Alors que le décret instaurant la vitesse maximale à 80km/h sur les routes secondaires de France a été publié ce dimanche au Journal Officiel, la mesure divise toujours autant les usagers.

Panneau 90km/h route nationale

La vitesse maximale autorisée à 80km/h sur les routes secondaires, c’est pour (très) bientôt ! Dès le 1er juillet prochain, les conducteurs pris sur le fait risqueront une amende de 68 euros et le retrait d’un point sur leur permis de conduire. La mesure controversée et tant commentée depuis des mois a en effet vu son décret d’application être publié au Journal Officiel ce dimanche. Une mesure que ne digère toujours pas Pierre-Olivier Cavey, directeur des études de la Ligue de défense des conducteurs, l’une des associations qui a déposé un recours contre ce décret. Pour lui cette baisse de la limitation de la vitesse n'est qu'un outil fiscal.
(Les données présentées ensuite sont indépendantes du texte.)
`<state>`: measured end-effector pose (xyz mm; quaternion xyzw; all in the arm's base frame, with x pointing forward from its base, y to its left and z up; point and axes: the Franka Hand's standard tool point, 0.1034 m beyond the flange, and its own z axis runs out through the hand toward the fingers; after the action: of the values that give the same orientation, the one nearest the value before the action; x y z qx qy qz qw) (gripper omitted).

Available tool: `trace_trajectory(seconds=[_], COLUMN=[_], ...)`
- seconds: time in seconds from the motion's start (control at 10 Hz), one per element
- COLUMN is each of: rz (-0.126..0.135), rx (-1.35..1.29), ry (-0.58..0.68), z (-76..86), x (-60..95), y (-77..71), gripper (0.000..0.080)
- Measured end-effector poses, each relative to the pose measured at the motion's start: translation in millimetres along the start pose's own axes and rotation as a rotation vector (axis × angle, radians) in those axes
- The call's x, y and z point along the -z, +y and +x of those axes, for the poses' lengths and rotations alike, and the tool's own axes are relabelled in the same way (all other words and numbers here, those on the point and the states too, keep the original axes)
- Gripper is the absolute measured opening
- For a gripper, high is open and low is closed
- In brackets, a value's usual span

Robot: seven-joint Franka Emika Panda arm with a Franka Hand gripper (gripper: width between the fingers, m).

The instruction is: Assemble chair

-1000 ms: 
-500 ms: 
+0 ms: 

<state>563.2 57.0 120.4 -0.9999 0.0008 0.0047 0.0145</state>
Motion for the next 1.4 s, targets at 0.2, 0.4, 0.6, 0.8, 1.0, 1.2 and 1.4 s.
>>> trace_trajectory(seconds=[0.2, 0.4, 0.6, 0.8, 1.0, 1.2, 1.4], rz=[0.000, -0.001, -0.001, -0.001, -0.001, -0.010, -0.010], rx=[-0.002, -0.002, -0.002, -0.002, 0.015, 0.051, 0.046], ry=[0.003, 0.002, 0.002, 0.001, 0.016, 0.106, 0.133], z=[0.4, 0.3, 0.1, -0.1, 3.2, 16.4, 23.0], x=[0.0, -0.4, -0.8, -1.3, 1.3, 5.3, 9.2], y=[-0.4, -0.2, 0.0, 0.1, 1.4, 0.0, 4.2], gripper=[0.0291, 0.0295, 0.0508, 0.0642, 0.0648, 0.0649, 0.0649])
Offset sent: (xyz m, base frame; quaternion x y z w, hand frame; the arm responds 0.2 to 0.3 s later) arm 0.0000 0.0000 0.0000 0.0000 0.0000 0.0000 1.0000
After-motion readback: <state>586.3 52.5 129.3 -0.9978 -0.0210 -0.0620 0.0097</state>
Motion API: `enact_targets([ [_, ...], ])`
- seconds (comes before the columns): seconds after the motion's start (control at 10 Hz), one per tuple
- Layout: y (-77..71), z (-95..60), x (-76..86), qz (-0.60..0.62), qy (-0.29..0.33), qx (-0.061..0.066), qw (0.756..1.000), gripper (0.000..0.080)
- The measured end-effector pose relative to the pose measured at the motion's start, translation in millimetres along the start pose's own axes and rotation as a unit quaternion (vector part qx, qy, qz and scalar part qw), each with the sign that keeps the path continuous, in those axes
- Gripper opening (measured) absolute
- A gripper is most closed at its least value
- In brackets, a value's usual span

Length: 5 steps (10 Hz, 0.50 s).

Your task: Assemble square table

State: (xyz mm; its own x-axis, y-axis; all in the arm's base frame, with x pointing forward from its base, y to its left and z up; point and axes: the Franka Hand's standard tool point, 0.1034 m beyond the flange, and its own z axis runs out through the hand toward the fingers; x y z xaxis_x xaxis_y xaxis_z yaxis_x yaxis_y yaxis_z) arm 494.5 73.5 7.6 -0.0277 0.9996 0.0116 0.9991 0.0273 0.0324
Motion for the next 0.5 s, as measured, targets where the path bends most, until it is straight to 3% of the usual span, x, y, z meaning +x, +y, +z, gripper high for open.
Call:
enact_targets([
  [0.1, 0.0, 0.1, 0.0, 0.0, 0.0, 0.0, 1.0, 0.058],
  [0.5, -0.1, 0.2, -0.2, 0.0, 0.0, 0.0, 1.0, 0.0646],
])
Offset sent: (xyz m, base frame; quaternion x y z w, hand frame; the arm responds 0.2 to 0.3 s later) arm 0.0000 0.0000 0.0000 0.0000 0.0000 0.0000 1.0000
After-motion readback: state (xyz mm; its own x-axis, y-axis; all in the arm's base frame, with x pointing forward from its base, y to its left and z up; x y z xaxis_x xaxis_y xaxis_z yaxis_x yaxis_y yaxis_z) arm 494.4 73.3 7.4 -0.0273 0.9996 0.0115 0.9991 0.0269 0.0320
"Il s’agit de flash-fiscalisation. Dès lors que vous baissez la vitesse maximale à 80km/h alors que l’ensemble de la population a l’habitude de rouler à 90km/h depuis des années et des années… Vous augmentez le nombre de radars et leur technologie avec la privatisation des radars embarqués qui vont sillonner les routes départementales alors qu’on baisse en même temps la vitesse maximale autorisée ! C’est forcément des rentrées d’argent gigantesques pour les caisses de l’État, au détriment des conducteurs encore une fois. Ce décret fait de tous les conducteurs des criminels en puissance. On ne peut pas laisser les choses se passer de cette manière, c’est impossible", dénonce-t-il.

Une position que ne comprend pas Christophe Ramon, directeur des études et recherches de l’association Prévention routière. "Les associations qui prétendent défendre les conducteurs devraient se préoccuper aussi de leur sécurité. On sait que c’est une mesure qui sera efficace, et je pense que les conducteurs s’y habitueront. Après les premiers chiffres d’ici un ou deux ans, on en verra les bénéfices avec plusieurs centaines de vies épargnées chaque année", assure-t-il.